▶ [WHAT YOU HAVE TO DO]:
When you reach the line that contains "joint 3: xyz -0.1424" in the data below, start reproducing lines exactly, and stop after the line that contains "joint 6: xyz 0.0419".
[RECORDED DATA — start]
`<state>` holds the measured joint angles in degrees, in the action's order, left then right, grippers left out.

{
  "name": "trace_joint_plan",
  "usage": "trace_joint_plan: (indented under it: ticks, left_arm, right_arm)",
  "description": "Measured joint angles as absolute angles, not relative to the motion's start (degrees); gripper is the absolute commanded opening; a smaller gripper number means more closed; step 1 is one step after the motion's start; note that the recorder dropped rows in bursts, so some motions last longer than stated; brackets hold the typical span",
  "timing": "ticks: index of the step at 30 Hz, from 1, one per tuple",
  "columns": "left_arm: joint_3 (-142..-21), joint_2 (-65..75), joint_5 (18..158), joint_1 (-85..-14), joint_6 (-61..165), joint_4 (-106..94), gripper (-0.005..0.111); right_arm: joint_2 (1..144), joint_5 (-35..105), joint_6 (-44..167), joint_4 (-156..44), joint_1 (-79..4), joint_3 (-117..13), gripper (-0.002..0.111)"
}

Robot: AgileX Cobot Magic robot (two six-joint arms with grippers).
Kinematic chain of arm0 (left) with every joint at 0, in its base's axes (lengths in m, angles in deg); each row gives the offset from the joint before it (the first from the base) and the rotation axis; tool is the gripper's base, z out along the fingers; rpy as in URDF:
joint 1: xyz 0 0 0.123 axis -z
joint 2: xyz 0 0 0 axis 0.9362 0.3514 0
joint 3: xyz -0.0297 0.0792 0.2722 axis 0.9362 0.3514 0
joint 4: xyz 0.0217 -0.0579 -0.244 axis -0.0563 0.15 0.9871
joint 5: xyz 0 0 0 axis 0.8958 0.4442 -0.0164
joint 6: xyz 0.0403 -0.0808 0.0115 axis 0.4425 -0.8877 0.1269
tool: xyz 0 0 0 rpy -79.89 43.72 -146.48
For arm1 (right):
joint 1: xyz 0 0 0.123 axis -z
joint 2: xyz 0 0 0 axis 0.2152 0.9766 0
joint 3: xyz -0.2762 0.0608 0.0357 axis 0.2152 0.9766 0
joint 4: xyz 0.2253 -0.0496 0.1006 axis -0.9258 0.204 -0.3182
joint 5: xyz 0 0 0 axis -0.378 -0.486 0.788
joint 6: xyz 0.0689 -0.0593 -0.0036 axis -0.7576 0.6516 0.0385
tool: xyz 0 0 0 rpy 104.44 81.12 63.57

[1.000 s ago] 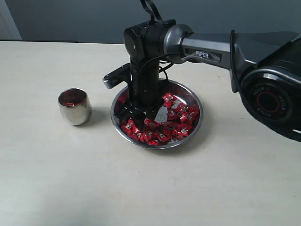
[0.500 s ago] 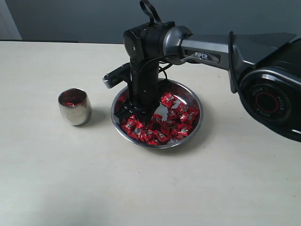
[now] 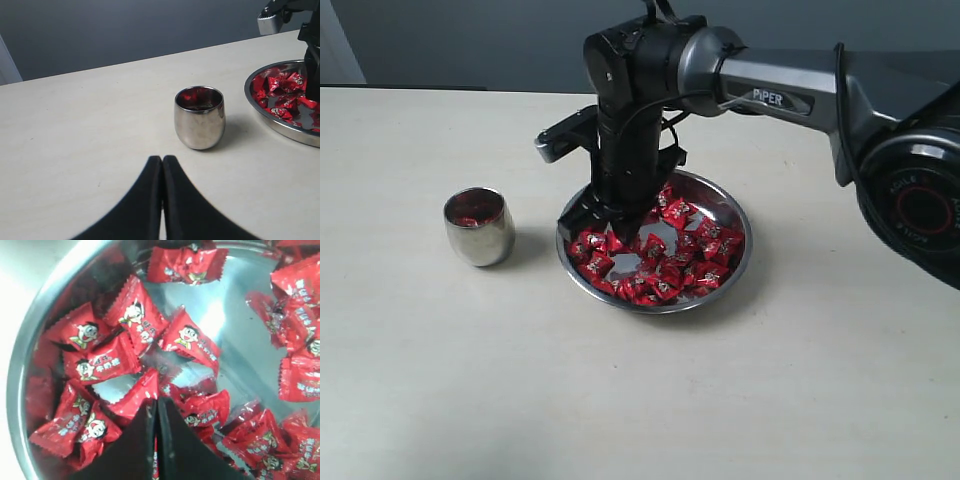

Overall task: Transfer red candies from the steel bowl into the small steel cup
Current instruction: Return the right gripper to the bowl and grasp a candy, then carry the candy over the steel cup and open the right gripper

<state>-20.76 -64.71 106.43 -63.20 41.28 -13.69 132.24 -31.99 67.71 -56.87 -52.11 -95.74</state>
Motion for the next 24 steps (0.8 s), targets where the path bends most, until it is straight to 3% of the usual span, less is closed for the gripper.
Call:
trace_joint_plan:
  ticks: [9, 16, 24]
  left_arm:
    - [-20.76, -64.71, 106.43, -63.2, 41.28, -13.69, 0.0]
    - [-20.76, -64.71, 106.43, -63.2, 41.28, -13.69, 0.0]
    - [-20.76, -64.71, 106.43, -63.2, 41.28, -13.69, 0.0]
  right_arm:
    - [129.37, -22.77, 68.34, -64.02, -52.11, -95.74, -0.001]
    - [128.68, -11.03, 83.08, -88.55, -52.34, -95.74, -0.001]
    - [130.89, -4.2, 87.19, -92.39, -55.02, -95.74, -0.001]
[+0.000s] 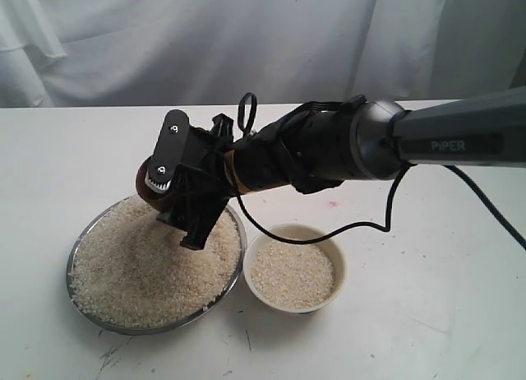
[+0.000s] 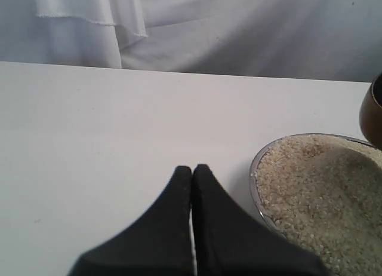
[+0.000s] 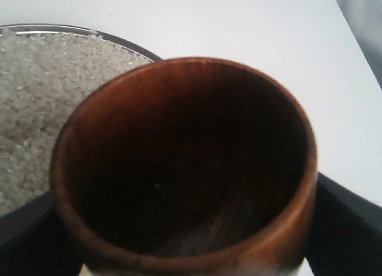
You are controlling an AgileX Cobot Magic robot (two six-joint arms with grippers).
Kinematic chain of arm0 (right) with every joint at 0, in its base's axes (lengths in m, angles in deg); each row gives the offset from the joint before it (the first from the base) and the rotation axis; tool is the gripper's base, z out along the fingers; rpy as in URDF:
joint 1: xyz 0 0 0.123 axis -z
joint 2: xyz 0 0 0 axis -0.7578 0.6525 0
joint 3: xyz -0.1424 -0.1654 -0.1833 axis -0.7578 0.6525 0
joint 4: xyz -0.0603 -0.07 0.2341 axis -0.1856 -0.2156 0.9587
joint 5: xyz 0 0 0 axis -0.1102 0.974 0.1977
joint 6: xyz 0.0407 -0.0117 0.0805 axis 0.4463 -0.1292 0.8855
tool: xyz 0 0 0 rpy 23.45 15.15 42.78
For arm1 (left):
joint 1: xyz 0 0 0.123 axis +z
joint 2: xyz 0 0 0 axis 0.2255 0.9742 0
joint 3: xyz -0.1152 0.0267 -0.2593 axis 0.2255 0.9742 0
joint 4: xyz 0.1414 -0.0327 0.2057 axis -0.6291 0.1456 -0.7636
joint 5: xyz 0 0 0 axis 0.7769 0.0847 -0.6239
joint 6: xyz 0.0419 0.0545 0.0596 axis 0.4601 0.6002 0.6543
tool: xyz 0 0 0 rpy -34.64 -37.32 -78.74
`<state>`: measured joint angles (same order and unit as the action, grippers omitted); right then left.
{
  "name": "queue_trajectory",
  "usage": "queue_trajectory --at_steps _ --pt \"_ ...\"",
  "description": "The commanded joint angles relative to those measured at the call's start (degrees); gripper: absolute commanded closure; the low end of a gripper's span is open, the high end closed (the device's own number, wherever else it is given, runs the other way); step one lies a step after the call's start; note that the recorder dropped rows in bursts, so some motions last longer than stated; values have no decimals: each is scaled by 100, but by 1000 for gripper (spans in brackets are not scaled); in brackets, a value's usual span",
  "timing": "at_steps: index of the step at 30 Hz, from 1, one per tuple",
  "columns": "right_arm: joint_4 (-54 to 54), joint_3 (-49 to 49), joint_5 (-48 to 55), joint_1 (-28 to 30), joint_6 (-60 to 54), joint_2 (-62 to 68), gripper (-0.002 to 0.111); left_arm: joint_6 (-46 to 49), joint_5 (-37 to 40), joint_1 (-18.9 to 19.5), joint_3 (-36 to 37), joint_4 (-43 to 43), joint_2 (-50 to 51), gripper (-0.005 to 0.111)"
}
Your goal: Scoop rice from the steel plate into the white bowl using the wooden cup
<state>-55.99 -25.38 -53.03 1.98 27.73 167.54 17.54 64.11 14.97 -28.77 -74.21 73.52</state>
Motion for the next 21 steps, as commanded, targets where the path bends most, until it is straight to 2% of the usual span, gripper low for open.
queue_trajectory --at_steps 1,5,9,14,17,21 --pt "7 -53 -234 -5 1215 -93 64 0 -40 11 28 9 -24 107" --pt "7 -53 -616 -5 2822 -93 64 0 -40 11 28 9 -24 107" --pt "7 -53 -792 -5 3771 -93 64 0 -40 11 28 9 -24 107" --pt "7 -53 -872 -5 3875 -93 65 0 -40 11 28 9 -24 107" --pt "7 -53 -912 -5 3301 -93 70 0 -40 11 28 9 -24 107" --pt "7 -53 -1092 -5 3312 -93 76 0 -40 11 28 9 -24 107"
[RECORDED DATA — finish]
▶ [ANSWER SECTION]:
joint 3: xyz -0.1424 -0.1654 -0.1833 axis -0.7578 0.6525 0
joint 4: xyz -0.0603 -0.07 0.2341 axis -0.1856 -0.2156 0.9587
joint 5: xyz 0 0 0 axis -0.1102 0.974 0.1977
joint 6: xyz 0.0407 -0.0117 0.0805 axis 0.4463 -0.1292 0.8855
tool: xyz 0 0 0 rpy 23.45 15.15 42.78
For arm1 (left):
joint 1: xyz 0 0 0.123 axis +z
joint 2: xyz 0 0 0 axis 0.2255 0.9742 0
joint 3: xyz -0.1152 0.0267 -0.2593 axis 0.2255 0.9742 0
joint 4: xyz 0.1414 -0.0327 0.2057 axis -0.6291 0.1456 -0.7636
joint 5: xyz 0 0 0 axis 0.7769 0.0847 -0.6239
joint 6: xyz 0.0419 0.0545 0.0596 axis 0.4601 0.6002 0.6543

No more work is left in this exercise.